(What to produce):
Within the entries below, every line containing "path" is to be copied.

(Records for processing):
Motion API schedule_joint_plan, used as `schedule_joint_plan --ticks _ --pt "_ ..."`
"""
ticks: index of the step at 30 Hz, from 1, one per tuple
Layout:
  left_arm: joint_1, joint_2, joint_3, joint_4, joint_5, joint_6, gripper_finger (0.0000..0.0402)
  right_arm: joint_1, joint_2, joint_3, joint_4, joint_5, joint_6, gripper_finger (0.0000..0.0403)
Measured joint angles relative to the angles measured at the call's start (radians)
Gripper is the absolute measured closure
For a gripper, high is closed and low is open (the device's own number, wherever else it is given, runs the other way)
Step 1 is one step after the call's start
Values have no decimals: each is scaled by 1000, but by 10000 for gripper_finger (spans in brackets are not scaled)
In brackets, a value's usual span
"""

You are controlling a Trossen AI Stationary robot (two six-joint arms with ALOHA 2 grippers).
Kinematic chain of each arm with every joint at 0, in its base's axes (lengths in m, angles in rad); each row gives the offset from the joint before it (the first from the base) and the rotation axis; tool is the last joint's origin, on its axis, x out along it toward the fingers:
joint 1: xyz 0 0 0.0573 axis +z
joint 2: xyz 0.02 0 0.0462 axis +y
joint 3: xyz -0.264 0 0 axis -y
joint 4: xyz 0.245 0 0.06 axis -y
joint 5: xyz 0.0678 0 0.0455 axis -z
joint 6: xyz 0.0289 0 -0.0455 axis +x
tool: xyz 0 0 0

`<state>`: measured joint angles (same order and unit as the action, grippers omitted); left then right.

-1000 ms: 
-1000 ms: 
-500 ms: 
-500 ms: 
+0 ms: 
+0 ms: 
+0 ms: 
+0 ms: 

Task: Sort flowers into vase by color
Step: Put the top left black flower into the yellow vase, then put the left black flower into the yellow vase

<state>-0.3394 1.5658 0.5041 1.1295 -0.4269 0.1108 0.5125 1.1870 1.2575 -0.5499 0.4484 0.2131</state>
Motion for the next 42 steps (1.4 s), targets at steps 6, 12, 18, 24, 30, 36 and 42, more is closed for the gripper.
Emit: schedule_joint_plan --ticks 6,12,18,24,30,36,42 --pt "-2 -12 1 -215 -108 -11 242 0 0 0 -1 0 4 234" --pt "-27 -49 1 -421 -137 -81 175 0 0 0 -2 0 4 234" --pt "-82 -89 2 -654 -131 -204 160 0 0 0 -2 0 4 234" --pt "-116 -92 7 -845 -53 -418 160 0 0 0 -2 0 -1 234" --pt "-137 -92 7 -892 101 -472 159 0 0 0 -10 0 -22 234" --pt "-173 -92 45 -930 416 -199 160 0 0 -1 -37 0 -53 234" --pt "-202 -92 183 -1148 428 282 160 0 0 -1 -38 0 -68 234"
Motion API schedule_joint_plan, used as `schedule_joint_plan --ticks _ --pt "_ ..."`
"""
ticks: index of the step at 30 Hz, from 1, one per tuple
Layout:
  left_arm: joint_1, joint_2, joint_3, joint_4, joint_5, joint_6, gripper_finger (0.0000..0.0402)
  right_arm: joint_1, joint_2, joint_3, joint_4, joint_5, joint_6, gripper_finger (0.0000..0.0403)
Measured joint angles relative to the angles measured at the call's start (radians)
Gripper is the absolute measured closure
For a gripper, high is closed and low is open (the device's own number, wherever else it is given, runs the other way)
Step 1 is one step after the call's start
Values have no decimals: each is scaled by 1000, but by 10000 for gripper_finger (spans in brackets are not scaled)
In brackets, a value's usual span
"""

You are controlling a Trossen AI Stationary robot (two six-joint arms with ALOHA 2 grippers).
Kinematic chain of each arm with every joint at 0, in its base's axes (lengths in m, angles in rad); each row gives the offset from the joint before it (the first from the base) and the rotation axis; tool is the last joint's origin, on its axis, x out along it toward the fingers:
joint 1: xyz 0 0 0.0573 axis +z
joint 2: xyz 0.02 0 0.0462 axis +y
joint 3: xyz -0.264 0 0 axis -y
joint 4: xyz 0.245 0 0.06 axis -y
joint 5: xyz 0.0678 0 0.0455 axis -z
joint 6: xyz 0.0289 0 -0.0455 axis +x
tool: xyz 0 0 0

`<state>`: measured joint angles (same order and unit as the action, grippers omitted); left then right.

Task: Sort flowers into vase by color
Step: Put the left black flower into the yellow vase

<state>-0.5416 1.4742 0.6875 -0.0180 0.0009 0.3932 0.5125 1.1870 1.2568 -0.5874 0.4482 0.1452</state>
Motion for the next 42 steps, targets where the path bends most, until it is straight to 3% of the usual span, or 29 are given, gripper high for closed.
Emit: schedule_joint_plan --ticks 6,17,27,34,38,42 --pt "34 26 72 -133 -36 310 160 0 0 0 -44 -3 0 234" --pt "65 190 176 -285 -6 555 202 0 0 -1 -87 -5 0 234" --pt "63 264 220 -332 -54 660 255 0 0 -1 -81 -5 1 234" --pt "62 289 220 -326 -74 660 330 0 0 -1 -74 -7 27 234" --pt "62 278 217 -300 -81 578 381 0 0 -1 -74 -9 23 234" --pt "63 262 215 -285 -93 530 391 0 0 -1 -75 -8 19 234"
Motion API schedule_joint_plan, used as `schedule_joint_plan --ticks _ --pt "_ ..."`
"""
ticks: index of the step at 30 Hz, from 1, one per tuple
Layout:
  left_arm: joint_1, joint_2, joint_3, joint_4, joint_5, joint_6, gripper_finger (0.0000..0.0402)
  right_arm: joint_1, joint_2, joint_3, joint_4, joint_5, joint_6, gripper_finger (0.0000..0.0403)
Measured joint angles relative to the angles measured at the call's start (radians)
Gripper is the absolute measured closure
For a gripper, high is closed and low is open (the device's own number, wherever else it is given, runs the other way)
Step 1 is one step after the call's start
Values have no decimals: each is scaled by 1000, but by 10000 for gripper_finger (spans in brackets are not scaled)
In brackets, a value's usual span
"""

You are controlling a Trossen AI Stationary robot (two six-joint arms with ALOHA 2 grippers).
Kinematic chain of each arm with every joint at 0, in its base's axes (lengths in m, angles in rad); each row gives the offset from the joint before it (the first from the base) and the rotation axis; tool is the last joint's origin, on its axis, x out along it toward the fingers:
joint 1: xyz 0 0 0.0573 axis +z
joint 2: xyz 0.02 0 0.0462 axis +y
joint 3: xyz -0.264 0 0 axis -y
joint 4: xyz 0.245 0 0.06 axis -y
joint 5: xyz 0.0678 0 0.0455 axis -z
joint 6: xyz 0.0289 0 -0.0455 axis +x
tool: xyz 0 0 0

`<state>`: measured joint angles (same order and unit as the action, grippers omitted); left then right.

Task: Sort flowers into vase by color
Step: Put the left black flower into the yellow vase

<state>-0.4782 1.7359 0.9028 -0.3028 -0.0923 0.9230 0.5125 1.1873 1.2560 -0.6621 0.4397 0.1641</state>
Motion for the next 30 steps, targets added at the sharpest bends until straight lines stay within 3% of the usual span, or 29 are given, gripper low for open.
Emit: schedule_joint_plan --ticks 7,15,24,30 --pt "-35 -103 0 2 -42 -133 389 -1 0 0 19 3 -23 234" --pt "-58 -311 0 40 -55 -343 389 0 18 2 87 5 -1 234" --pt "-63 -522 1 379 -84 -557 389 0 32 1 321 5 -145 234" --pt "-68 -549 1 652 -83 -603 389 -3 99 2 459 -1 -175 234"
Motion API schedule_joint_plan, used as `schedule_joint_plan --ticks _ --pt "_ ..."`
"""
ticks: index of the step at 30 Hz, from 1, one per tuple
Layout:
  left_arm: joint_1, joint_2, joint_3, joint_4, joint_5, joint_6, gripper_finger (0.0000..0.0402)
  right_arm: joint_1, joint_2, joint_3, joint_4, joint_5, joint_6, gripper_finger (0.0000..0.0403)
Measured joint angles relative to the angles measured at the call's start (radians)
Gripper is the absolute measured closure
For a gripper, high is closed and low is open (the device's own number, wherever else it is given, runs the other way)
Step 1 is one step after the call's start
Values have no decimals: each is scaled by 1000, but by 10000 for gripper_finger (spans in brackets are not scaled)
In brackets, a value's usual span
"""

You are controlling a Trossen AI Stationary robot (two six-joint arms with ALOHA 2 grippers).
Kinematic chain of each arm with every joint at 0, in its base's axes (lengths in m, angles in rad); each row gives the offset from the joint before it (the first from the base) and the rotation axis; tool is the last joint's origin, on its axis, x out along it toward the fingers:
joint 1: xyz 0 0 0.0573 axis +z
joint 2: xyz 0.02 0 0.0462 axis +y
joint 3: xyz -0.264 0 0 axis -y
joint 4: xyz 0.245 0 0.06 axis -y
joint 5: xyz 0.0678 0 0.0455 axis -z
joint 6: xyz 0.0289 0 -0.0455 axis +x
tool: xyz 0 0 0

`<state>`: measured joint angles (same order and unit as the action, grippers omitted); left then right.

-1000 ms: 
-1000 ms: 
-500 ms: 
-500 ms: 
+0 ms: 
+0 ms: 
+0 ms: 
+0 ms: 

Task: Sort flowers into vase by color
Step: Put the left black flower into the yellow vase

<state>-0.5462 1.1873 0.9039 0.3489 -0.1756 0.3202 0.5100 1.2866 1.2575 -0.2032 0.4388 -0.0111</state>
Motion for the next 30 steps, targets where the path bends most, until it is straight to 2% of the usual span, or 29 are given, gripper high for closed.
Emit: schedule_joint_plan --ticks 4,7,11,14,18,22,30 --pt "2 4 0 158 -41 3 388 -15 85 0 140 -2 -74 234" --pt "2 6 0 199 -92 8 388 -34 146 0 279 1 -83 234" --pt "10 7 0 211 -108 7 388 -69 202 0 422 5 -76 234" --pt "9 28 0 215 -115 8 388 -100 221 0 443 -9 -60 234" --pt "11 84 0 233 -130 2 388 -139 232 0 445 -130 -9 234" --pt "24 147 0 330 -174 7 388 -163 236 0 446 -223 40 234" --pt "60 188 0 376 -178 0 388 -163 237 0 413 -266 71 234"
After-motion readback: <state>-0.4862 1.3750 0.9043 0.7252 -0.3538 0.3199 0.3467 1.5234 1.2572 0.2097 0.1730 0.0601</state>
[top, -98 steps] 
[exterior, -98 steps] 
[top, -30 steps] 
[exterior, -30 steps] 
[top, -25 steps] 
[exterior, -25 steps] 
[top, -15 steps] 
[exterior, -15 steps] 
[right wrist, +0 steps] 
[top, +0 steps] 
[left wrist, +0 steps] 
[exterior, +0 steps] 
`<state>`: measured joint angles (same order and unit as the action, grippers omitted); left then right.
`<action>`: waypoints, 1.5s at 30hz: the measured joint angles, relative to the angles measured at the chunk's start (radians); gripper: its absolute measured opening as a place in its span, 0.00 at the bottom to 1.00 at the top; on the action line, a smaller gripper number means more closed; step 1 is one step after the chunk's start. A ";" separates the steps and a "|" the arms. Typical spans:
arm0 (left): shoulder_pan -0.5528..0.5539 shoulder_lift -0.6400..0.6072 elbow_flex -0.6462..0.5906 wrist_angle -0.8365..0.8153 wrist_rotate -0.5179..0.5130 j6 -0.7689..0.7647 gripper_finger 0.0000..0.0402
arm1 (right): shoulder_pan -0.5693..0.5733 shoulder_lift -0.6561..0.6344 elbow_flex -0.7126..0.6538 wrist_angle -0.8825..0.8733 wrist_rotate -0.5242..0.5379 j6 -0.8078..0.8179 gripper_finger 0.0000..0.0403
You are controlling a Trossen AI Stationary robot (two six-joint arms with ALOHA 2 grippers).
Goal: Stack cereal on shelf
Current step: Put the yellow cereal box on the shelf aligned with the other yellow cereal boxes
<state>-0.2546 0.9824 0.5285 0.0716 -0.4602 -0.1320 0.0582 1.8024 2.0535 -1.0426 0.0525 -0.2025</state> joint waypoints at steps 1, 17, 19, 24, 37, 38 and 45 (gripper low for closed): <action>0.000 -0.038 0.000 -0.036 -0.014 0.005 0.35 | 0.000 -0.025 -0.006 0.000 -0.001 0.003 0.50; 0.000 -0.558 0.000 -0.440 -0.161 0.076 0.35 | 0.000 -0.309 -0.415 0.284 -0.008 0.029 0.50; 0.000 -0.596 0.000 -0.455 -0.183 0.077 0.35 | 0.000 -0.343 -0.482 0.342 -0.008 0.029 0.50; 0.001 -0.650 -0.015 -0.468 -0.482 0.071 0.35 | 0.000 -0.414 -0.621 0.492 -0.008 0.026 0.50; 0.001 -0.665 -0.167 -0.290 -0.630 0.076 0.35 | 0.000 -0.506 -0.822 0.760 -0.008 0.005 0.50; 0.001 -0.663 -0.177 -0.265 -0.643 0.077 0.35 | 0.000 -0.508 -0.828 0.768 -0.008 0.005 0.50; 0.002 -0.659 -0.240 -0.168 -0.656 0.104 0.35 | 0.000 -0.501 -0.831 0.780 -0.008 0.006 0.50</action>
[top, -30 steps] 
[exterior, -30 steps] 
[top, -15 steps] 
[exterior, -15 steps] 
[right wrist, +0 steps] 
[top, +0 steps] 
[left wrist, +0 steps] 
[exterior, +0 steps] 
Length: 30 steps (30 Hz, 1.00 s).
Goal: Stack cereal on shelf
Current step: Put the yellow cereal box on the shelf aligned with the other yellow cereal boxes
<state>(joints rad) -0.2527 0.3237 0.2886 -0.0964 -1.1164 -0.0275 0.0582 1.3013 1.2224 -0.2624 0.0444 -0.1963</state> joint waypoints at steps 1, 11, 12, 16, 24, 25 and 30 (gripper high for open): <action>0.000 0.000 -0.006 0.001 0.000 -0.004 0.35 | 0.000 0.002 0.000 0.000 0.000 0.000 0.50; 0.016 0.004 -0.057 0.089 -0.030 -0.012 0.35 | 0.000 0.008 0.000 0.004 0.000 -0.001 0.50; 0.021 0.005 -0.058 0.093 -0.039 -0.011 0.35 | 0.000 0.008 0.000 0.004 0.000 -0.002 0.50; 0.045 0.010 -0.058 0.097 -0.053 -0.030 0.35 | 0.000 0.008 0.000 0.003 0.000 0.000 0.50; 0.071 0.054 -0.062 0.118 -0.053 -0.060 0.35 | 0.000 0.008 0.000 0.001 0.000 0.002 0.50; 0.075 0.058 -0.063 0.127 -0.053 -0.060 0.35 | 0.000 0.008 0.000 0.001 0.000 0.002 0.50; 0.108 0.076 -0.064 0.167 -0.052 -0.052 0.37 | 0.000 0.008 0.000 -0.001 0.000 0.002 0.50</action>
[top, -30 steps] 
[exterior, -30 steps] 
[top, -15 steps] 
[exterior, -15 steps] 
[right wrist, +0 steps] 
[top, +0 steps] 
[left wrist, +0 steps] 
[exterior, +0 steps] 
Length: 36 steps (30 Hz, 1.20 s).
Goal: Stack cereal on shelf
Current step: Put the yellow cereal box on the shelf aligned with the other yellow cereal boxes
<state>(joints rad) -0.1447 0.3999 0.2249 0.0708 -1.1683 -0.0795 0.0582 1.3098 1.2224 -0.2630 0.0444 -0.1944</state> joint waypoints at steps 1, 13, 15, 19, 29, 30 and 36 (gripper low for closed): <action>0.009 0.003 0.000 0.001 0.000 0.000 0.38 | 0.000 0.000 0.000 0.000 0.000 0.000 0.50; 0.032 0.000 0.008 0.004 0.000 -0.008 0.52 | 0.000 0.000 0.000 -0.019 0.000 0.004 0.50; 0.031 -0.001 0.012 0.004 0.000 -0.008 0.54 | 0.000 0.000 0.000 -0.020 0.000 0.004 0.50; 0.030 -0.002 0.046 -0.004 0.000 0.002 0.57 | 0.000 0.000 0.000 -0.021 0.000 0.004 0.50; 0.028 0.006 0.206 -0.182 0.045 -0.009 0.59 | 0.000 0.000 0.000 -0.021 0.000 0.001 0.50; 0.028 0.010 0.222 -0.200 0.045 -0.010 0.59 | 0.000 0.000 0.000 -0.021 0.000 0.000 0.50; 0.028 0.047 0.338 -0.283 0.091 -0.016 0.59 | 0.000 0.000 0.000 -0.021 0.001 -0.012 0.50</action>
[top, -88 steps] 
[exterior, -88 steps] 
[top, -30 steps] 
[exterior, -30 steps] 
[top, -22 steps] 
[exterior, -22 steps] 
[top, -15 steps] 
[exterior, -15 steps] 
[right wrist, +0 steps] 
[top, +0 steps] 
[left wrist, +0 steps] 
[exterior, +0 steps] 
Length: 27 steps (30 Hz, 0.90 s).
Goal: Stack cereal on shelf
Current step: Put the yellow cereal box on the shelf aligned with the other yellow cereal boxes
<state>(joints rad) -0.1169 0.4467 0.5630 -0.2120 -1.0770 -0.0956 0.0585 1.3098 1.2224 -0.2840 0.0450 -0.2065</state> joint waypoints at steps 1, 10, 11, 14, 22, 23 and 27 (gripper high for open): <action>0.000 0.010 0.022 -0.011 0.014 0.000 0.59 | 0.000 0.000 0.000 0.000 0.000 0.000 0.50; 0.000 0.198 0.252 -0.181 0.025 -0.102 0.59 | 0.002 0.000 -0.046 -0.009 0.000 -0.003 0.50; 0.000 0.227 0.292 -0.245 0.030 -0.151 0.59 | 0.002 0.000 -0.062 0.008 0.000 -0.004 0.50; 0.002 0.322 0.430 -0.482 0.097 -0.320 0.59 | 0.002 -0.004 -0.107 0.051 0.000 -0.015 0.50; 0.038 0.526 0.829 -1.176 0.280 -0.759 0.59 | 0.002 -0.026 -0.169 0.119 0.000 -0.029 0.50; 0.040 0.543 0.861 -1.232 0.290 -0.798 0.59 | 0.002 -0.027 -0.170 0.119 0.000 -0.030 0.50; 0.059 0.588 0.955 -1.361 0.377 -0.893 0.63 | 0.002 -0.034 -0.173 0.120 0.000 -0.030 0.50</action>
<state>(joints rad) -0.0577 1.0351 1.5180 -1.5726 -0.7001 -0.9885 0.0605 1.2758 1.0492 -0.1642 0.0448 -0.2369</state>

(Response to this task):
Motion for the next 42 steps, targets where the path bends most, until it is straight to 3% of the usual span, or 29 are given, gripper high for closed.
Motion for the next 30 steps, targets where the path bends most, until it is straight to 2% of the usual span, or 29 are given, gripper high for closed.

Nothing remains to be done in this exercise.